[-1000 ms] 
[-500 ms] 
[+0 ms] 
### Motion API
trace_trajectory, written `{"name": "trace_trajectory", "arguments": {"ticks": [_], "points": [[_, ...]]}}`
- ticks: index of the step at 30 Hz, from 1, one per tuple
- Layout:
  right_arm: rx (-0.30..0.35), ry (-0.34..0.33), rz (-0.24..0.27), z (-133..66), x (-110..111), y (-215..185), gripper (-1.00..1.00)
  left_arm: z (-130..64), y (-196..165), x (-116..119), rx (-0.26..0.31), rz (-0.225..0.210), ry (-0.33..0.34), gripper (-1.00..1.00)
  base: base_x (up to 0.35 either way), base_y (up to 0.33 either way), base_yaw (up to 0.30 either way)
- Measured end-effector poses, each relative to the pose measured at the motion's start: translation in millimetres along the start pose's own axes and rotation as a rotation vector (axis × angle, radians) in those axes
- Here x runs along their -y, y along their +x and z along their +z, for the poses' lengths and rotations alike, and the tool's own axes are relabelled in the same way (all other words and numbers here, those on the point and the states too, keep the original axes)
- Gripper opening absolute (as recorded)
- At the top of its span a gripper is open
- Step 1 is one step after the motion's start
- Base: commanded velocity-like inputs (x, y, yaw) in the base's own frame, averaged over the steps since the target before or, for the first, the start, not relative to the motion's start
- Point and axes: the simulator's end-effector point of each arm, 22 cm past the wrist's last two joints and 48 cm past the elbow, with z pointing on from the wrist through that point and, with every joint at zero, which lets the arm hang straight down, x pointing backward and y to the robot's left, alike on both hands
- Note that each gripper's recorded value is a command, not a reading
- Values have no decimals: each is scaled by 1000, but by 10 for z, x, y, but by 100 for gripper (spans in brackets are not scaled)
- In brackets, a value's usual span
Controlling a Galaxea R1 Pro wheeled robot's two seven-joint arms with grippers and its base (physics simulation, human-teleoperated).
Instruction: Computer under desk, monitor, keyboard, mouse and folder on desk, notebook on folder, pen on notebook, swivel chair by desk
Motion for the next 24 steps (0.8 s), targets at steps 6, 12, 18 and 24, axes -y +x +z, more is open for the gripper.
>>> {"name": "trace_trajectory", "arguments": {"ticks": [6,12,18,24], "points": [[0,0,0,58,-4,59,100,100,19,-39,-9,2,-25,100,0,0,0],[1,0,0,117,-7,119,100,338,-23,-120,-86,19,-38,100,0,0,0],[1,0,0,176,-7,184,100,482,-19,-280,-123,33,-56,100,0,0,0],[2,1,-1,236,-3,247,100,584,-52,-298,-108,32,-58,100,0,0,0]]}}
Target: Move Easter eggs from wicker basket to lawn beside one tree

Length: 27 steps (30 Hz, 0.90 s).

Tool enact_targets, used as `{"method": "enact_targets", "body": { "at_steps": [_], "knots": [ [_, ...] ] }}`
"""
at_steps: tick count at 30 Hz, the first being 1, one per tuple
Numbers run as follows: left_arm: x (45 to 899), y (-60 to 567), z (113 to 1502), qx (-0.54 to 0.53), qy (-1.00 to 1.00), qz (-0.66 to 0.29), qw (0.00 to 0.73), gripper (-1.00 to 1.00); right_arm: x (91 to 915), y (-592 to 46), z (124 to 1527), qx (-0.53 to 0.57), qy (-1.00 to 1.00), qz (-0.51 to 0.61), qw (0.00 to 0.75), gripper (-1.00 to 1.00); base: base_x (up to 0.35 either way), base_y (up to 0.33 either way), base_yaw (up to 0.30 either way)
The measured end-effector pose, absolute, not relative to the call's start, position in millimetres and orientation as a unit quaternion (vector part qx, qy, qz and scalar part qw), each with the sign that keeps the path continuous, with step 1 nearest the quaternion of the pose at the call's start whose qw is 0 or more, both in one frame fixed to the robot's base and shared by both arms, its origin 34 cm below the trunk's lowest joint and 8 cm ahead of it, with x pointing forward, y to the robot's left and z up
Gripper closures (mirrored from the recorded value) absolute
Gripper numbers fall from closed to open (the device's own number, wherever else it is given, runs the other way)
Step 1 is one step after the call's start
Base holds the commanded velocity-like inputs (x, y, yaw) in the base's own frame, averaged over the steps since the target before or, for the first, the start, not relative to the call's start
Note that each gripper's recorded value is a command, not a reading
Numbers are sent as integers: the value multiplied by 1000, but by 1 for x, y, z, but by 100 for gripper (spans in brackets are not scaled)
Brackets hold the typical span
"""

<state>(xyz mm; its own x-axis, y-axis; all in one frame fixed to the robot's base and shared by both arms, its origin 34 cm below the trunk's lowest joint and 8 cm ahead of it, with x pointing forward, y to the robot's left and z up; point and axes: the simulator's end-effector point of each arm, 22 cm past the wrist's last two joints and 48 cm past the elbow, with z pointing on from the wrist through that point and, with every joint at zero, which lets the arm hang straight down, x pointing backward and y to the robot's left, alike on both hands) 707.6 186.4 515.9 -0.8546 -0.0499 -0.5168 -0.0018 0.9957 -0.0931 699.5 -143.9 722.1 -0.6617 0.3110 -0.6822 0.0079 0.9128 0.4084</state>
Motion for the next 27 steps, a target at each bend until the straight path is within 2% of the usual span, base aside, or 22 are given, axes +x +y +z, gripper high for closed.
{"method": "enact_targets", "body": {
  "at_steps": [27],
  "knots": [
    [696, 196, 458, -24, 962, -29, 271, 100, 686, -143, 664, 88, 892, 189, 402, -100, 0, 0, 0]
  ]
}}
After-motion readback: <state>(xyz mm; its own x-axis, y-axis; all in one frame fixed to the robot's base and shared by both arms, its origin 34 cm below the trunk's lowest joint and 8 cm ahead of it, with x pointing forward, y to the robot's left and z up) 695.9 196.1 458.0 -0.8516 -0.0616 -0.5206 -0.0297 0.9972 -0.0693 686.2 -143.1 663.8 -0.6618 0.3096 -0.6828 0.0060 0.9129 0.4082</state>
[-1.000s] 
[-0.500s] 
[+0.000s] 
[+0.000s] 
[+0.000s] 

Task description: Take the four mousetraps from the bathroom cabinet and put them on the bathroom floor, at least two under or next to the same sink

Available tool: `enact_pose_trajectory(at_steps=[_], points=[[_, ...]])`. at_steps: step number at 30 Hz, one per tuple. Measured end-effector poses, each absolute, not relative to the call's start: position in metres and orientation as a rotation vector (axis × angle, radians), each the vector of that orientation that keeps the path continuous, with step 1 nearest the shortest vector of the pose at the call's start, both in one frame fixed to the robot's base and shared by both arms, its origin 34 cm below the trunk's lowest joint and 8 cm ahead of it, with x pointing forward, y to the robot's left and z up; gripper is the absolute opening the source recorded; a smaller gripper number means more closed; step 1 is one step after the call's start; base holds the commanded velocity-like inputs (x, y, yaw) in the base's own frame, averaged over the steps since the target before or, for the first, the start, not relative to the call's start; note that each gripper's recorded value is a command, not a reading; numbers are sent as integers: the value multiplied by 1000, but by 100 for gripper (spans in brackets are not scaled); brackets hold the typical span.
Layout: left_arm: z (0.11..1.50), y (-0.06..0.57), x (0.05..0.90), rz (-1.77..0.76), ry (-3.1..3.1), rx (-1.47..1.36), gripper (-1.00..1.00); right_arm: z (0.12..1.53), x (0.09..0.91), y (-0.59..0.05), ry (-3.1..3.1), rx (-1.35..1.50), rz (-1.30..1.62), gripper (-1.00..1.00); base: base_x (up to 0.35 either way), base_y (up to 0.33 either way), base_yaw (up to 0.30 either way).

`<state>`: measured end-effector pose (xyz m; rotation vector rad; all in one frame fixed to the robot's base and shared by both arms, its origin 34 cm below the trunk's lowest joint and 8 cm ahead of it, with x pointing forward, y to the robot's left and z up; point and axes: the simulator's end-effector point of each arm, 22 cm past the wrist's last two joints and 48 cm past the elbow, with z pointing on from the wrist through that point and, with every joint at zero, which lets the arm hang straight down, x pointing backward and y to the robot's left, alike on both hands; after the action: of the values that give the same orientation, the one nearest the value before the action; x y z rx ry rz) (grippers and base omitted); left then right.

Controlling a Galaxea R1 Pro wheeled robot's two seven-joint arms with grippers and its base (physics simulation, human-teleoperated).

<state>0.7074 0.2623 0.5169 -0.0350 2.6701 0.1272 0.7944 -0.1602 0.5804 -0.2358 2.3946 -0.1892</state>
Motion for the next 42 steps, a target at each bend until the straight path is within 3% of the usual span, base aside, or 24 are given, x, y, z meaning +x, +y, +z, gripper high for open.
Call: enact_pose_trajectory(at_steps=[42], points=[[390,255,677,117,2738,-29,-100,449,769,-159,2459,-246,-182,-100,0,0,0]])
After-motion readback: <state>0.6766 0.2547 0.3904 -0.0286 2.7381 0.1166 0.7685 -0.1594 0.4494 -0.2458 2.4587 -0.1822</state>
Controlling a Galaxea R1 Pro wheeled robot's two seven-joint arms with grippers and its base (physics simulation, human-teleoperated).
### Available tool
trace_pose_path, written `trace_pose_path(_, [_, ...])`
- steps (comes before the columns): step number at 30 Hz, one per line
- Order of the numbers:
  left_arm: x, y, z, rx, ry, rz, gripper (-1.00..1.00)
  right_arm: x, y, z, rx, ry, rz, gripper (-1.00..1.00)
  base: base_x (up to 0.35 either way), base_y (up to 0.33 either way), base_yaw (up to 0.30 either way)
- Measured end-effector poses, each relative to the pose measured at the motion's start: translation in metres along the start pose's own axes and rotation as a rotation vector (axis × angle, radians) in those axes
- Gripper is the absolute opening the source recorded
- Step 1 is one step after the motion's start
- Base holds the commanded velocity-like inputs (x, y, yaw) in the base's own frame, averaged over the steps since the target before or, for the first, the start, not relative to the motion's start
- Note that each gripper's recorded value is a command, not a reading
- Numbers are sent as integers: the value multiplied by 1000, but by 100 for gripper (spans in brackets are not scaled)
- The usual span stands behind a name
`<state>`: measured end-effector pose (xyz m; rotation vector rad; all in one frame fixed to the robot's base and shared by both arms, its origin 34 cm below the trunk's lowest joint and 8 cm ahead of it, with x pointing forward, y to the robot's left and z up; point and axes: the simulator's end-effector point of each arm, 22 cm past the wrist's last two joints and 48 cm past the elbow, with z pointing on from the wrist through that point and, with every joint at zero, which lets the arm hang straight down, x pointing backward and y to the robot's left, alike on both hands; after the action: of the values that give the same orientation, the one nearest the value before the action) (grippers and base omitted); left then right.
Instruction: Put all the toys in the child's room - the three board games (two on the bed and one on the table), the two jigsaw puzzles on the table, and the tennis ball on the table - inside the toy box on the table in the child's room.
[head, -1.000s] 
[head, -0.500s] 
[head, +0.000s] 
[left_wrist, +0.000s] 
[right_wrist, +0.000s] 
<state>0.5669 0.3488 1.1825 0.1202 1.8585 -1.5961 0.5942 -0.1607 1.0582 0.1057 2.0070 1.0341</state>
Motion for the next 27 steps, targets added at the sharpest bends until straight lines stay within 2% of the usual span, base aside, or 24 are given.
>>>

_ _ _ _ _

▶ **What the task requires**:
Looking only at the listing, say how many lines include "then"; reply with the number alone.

▶ **Exercise response**:
2